The word "settler" was not originally usually used in relation to unfree labour immigrants, such as slaves (e.g. in the United States), indentured labourers (such as in Colonial America),[1] or convicts (such as in New York, 1674–1775; Australia 1788-1868).
In the figurative usage a "person who goes first or does something first", also applies to the American English use of "pioneer" to refer to a settler, a person who has migrated to a less occupied area and established permanent residence there, often to colonize the area, first recorded in English in 1605.[2] In United States history it refers to those people who helped to settle new lands.
In this usage, pioneers are usually among the first to an area, whereas settlers can arrive after first settlement and join others in the process of human settlement. This correlates with the work of military pioneers who were tasked with construction of camps before the rest of the troops would arrive at the designated camp site.
More recently descendants of these immigrants may argue that they have as much right to use the word "settler" as the descendants of free immigrants.

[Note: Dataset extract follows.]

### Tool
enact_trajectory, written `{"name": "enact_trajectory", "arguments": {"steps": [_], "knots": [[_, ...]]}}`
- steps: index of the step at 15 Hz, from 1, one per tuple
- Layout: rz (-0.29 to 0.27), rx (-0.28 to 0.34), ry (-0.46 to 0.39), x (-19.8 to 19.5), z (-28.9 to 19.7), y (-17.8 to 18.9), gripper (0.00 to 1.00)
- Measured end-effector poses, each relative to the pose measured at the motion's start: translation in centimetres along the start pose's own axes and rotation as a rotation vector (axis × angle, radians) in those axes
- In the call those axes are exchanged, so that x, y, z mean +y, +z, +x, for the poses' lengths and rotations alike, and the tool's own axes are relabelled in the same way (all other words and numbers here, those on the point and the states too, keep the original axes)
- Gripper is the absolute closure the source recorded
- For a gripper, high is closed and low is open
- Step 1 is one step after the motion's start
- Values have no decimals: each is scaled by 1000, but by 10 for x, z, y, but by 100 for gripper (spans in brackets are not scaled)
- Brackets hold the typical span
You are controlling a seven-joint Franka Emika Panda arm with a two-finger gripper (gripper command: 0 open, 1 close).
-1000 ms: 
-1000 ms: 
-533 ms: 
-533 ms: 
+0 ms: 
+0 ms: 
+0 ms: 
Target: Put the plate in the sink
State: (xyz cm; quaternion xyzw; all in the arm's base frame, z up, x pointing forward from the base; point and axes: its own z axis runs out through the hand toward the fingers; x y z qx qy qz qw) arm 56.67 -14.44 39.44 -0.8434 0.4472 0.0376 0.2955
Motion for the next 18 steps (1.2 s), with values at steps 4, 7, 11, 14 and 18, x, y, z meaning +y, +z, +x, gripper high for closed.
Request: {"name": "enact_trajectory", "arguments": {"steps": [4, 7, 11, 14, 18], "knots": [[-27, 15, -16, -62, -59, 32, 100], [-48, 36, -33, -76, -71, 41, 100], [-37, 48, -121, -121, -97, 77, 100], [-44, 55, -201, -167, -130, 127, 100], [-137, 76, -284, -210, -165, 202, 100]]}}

In Imperial Russia, the government invited Russians or foreign nationals to settle in sparsely populated lands.[3] These settlers were called "colonists". See, e.g., articles Slavo-Serbia, Volga German, Volhynia, Russians in Kazakhstan.

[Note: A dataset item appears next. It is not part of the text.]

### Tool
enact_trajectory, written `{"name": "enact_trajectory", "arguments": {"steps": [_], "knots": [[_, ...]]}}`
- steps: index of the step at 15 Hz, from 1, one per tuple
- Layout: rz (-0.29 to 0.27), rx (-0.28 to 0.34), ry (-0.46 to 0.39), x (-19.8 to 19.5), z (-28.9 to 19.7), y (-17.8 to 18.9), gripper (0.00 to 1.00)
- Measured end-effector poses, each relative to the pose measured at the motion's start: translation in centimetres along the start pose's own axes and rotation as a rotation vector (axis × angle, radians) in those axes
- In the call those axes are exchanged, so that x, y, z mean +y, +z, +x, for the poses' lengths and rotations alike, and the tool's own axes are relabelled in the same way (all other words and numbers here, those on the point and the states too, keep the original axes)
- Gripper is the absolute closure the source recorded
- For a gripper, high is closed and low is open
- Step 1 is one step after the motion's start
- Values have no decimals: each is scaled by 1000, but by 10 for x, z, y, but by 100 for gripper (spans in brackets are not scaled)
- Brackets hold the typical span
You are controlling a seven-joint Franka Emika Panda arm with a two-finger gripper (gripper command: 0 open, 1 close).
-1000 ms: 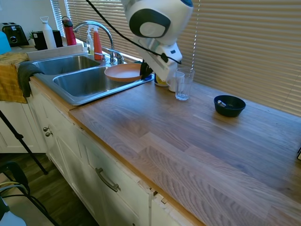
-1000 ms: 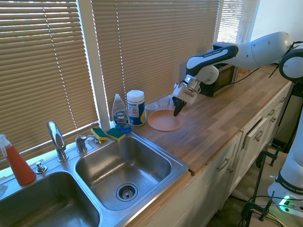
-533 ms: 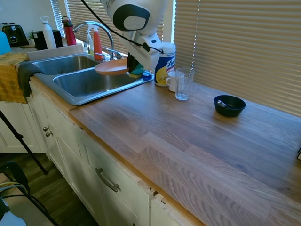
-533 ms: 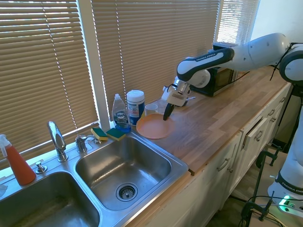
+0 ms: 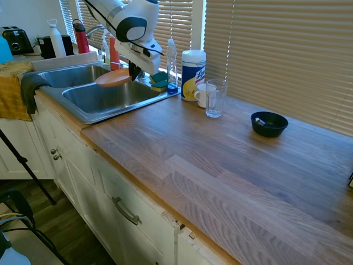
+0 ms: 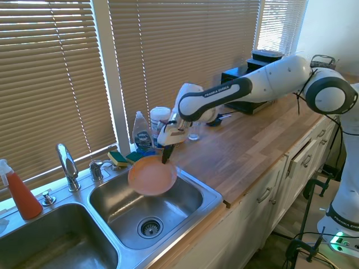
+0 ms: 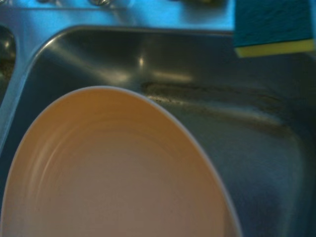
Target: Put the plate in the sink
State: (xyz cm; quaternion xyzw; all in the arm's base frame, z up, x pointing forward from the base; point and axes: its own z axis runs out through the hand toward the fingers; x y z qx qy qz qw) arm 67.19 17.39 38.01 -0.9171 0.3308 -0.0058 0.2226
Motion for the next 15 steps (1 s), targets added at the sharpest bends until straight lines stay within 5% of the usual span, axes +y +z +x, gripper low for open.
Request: {"name": "enact_trajectory", "arguments": {"steps": [7, 8, 15], "knots": [[-179, 1, -14, -17, 5, 105, 100], [-204, -9, -7, -16, 8, 115, 0], [-245, -24, -7, -26, 17, 127, 0]]}}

Although they are often thought of as traveling by sea — the dominant form of travel in the early modern era — significant waves of settlement could also use long overland routes, such as the Great Trek by the Boer-Afrikaners in South Africa, or the Oregon Trail in the United States.
Anthropologists record tribal displacement of native settlers who drive another tribe from the lands it held, such as the settlement of lands in the area now called Carmel-by-the-Sea, California where Ohlone peoples settled in areas previously inhabited by the Esselen tribe (Bainbridge, 1977).[4]
In the Middle East, Israelis who live in areas captured during the Six-Day War, which were later claimed by the Palestinian Authority and Syria, are termed "settlers". Some historians and scientists maintain that Palestinians are descended mostly from Arab settlers in Palestine, after the Caliphate conquered the area in the 7th century. However, both Israelis and Palestinians claim partial descent from peoples who lived in the region in prehistoric times.
The reasons for the emigration of settlers vary, but often they include the following factors and incentives: the desire to start a new and better life in a foreign land, personal financial hardship, social, cultural, ethnic, or religious persecution (e.g. the Pilgrims, Mormons and Zionists), political oppression, and government incentive policies aimed at encouraging foreign settlement.
The colony concerned is sometimes controlled by the government of a settler's home country, and emigration is sometimes approved by an imperial government.